#### [Task directions]
Within the material below, how many lines carry the word "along"? Only that number is wanted.

Top of Data block

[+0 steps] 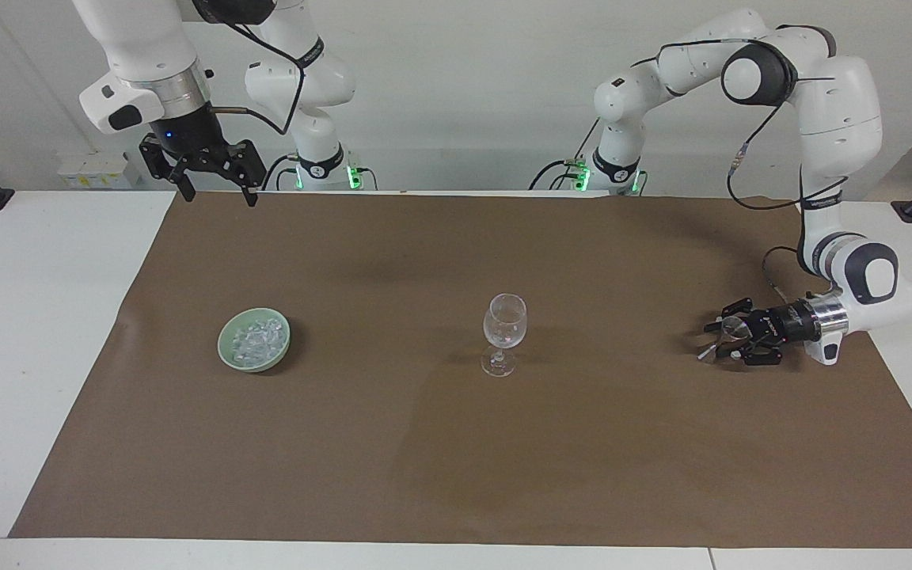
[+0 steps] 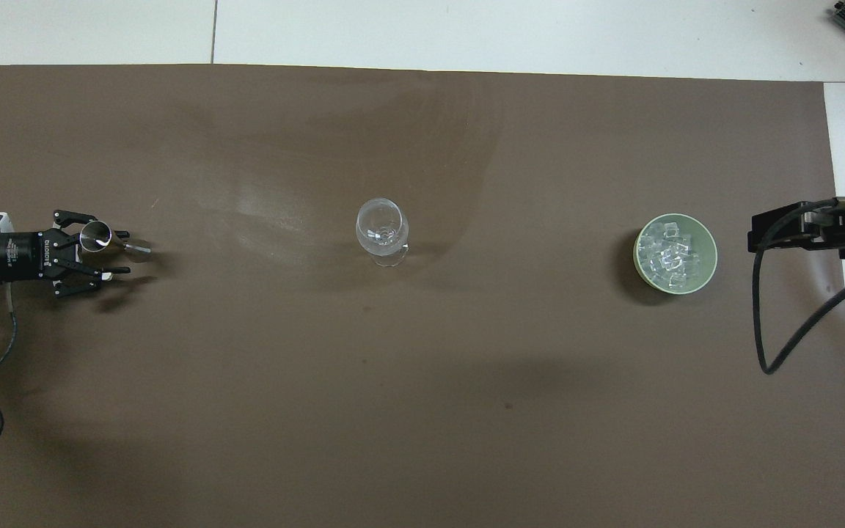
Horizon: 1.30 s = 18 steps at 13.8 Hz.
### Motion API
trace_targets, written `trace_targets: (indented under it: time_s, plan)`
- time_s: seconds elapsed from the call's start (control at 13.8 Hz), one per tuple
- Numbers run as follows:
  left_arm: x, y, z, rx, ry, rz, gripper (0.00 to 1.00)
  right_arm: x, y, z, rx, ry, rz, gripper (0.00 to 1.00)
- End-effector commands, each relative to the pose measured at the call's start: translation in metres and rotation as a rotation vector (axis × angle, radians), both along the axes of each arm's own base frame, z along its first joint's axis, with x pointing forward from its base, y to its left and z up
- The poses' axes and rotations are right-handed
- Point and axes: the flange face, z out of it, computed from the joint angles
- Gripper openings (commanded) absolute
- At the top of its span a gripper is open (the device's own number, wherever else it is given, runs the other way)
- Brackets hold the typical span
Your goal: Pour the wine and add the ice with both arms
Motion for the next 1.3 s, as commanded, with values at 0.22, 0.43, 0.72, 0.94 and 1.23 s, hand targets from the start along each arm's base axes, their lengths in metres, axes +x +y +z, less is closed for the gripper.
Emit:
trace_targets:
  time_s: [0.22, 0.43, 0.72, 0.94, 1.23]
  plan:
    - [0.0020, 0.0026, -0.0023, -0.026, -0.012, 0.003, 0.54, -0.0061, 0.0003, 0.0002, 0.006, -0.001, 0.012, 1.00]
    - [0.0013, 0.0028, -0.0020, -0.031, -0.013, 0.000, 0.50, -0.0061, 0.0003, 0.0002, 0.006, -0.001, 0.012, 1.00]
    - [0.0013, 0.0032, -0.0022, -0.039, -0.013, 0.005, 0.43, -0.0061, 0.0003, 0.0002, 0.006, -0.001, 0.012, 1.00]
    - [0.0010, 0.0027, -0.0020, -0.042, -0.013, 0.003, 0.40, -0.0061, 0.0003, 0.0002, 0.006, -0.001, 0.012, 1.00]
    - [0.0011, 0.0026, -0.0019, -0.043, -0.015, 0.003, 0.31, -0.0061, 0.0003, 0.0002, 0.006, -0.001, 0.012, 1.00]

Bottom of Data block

#### [Output below]
2